それで一から作り直そうと思ったものの。いくら考えてもピッタリくる歌詞が見つからなくて、すぐ手詰まりになった。そして、悩んだ末に織音さんに相談するつもりが、うっかり間違えて美采にメッセージを送っちゃって……。
でも、それが巡り巡って雫と茜ちゃんが協力してくれることに繋がり、ようやく見えてきた。
──私は、菊花と。
*
……あったかい……。
何かは分からないけど。柔らかくて。もう二度と手放したくないくらい心地よくて。それをぎゅっと抱きしめると、そのあたたかさがじんわり身体に浸透していって境界線がなくなる。そんな素敵な感覚に包まれて、すごく幸せな気持ちになった。

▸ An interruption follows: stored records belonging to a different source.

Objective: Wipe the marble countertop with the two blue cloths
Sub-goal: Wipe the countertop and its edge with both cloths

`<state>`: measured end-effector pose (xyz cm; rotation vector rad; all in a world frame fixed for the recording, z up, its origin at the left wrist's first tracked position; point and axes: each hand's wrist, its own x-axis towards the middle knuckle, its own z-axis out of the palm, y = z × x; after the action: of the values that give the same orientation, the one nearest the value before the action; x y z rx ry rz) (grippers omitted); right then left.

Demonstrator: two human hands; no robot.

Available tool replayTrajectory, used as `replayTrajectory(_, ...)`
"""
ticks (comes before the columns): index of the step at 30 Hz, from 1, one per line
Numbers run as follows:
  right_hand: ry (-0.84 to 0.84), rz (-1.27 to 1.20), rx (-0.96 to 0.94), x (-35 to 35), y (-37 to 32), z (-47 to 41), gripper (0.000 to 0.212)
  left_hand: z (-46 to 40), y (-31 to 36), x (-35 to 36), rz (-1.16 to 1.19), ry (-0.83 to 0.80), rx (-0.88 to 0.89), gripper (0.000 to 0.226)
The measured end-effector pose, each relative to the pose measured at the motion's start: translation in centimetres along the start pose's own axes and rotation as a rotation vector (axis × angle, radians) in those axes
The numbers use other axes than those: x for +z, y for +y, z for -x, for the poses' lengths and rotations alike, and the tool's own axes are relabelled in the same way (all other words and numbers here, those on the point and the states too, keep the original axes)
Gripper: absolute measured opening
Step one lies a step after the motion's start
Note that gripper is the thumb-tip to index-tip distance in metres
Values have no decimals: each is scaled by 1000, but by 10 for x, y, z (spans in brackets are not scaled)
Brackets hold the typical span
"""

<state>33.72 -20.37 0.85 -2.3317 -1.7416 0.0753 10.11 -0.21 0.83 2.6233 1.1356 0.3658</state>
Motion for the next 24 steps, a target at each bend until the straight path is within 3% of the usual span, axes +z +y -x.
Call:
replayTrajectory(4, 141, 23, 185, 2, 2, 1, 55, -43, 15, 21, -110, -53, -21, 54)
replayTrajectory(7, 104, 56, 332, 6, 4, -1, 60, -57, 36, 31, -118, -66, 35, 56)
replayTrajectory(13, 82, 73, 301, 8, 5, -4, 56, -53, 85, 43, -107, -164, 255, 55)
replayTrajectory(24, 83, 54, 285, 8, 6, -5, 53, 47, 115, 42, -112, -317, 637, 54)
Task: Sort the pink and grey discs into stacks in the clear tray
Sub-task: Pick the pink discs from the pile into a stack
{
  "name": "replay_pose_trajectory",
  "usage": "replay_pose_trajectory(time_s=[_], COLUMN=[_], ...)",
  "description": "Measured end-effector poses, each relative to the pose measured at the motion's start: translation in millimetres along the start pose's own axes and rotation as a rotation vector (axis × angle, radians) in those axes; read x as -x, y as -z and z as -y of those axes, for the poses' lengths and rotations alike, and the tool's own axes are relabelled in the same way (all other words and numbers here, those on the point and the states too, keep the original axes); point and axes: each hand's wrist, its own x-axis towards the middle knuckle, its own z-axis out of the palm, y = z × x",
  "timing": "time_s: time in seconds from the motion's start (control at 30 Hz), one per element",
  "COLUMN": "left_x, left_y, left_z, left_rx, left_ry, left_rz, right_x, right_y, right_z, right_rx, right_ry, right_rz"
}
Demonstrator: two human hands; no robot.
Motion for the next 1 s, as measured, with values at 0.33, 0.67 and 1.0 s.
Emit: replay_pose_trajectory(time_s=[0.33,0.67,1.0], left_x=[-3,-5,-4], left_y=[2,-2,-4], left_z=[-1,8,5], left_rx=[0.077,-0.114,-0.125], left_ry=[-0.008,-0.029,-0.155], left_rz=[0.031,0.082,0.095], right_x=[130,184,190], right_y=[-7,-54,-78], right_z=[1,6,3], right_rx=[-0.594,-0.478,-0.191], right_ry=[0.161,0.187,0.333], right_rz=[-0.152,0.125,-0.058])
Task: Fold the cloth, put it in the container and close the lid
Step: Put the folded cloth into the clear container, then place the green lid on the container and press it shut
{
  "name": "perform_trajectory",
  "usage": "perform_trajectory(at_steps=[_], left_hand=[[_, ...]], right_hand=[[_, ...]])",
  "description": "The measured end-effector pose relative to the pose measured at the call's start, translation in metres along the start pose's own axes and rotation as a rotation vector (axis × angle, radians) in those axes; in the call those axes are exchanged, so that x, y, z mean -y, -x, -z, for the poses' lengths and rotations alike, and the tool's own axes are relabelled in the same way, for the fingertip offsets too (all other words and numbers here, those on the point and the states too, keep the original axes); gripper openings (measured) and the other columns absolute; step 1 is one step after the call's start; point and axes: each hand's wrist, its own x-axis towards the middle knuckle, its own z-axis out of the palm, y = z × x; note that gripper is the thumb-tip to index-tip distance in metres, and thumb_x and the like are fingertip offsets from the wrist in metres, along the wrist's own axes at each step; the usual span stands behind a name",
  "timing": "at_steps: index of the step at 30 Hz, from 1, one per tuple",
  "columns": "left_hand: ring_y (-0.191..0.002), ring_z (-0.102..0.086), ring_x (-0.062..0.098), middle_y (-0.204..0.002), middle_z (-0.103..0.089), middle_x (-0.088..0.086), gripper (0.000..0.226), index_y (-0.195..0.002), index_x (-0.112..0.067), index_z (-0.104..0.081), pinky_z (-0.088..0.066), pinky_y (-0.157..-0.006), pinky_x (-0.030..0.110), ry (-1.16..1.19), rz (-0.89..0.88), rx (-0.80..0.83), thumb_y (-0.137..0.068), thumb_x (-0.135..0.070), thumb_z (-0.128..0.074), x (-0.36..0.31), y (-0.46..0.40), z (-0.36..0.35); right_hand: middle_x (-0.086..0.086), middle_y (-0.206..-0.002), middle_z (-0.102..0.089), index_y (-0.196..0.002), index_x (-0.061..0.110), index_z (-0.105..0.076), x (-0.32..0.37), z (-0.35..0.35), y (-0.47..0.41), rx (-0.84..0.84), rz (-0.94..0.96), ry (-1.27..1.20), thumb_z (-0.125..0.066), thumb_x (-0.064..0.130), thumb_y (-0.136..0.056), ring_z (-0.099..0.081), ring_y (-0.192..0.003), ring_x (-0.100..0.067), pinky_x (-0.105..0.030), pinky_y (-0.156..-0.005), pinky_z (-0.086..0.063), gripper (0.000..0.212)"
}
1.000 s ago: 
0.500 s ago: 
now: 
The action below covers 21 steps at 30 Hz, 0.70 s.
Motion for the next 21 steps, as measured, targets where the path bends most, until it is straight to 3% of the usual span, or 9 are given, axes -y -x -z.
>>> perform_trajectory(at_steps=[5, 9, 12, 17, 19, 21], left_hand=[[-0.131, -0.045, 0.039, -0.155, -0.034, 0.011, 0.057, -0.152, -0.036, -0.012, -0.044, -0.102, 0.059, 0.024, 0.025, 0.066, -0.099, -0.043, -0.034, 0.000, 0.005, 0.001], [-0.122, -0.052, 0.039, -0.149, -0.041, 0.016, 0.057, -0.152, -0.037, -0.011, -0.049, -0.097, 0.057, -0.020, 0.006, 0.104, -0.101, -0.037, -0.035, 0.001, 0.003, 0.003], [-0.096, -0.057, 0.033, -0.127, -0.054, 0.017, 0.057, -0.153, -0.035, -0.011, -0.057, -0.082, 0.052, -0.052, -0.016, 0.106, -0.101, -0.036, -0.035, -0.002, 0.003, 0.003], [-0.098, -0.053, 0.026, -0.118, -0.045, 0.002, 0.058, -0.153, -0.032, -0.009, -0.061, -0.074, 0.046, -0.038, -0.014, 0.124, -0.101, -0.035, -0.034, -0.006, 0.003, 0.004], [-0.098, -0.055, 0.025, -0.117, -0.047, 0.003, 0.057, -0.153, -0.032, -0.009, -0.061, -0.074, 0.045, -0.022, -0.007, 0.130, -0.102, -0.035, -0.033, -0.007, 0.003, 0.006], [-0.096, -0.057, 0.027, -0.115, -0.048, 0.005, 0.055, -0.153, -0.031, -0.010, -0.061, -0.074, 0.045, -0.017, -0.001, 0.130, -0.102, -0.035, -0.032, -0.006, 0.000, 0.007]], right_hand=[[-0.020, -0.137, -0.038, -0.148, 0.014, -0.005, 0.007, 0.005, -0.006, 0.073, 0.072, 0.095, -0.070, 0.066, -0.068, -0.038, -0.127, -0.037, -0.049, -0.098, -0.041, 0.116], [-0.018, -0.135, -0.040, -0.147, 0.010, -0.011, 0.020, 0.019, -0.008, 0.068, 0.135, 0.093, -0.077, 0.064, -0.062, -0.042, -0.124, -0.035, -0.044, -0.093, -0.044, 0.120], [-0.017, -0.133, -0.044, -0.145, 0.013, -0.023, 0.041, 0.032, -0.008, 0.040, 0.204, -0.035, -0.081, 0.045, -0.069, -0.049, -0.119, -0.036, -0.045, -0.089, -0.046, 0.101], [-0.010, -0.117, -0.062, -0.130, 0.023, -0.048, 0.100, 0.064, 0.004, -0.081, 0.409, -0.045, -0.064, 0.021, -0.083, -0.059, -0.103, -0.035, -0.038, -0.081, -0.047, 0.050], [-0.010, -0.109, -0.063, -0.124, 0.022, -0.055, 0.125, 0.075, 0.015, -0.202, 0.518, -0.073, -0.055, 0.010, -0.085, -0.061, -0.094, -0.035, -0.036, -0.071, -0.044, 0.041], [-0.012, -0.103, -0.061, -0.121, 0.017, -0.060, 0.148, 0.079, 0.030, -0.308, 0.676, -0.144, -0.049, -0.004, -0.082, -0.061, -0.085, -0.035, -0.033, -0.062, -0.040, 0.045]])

どうしちゃったんだろ、私。よく分からないけど、すごく良い夢でも見てるのかな? だったら、もう少しだけ、このままで。
「んぅ。 ふー」
ん? 声? 誰の、ん……んんっ‼︎⁉︎
「なっ、なな、なっ⁉︎」
なんでこんなにも近く雫の顔がッ、いま抱きしめているのはッ、この手のぬくもりはッ⁉︎⁉︎ し、雫の……。
いやいやいや、そんなことよりもまずは離れなきゃっっっ──。
「あ」
眠っている雫を起こさないよう、起き上がって数秒。少しずつ思い出してきた。
そういえば、昨日は何だかんだあって雫の家に泊まることになって、三人で曲作りをしてたんだった。作曲は茜ちゃんに任せて、私と雫は作詞や振りつけを考えて、ようやく真夜中に完成させて……からの記憶がない。多分、そのまま寝ちゃったんだろなぁ。
「おはようございます、結々さん」
「っ‼︎ お、おはよう、茜ちゃん。 って、それ」
「あぁ。 ちょっとコンビニに行って買ってきました」
振り向くと、茜ちゃんは首にヘッドホンをかけたままノートパソコンで作業をしていて、テーブルの上にはエナジードリンクの缶が置いてあった。聞くまでもなく、彼女は徹夜をしたようで。
「そっか。 ごめんね」
「謝らないでください。 好きでやってるので。 それより、もうすぐで完成しますので」
「うん」
ヘッドホンをつけ、作業に集中する茜ちゃんをしばらく眺めて──。
「ありがとう、茜ちゃん」
「いえ、これくらい」
「今度、何かしてほしいことがあったら言ってね」
「…………。 考えておきます」
これで完成。
あとは練習して、最高のパフォーマンスを菊花に見てもらうだけ。